**WHAT THE TASK ASKS:** Which lines of the data below contain "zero"? Please show them all.

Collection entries
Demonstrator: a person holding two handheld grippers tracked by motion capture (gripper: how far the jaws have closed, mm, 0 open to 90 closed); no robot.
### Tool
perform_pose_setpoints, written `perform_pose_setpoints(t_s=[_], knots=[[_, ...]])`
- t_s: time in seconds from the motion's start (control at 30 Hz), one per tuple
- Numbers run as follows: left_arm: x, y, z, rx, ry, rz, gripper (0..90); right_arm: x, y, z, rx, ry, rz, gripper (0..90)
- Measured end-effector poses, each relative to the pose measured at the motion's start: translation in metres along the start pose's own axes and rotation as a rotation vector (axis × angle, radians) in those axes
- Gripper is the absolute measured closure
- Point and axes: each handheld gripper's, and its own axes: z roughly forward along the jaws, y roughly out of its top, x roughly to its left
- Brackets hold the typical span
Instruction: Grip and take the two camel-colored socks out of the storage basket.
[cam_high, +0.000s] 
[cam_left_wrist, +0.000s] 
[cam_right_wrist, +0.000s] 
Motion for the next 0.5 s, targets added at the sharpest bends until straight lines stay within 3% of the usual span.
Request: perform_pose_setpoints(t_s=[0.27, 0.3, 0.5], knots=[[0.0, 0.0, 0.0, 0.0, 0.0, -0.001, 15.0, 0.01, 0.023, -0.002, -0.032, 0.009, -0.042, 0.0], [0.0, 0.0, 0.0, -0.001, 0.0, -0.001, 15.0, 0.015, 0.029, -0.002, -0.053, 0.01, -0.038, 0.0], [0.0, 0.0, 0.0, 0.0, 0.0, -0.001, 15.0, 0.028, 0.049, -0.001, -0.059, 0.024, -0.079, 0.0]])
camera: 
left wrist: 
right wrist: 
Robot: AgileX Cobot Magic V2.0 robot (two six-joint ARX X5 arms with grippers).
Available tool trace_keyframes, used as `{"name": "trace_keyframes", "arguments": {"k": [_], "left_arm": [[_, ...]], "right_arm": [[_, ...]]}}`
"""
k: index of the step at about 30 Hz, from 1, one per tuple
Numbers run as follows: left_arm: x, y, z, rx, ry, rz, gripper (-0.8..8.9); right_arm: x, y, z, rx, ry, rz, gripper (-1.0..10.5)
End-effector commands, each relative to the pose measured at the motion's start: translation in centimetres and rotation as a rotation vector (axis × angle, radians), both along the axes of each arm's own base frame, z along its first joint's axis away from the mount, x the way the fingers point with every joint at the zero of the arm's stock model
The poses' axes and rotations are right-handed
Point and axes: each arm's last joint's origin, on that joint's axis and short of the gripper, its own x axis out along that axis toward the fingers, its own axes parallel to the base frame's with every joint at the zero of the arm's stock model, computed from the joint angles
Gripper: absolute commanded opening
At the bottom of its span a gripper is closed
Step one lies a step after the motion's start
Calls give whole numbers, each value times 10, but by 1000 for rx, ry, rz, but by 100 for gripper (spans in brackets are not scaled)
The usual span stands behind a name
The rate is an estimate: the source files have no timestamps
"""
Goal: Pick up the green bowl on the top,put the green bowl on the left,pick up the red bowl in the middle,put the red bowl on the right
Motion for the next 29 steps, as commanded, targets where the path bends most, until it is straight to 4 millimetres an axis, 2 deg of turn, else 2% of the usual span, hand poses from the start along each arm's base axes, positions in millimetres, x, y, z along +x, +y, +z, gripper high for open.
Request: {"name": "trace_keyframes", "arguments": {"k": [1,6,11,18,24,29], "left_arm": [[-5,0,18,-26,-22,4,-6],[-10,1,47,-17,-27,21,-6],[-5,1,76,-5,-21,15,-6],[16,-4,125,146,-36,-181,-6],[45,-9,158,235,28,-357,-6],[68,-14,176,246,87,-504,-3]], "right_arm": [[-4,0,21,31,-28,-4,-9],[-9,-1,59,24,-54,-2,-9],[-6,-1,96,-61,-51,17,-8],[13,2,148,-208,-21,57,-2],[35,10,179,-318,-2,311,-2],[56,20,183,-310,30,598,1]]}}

**ANSWER TO THE EXERCISE:**
End-effector commands, each relative to the pose measured at the motion's start: translation in centimetres and rotation as a rotation vector (axis × angle, radians), both along the axes of each arm's own base frame, z along its first joint's axis away from the mount, x the way the fingers point with every joint at the zero of the arm's stock model
Point and axes: each arm's last joint's origin, on that joint's axis and short of the gripper, its own x axis out along that axis toward the fingers, its own axes parallel to the base frame's with every joint at the zero of the arm's stock model, computed from the joint angles

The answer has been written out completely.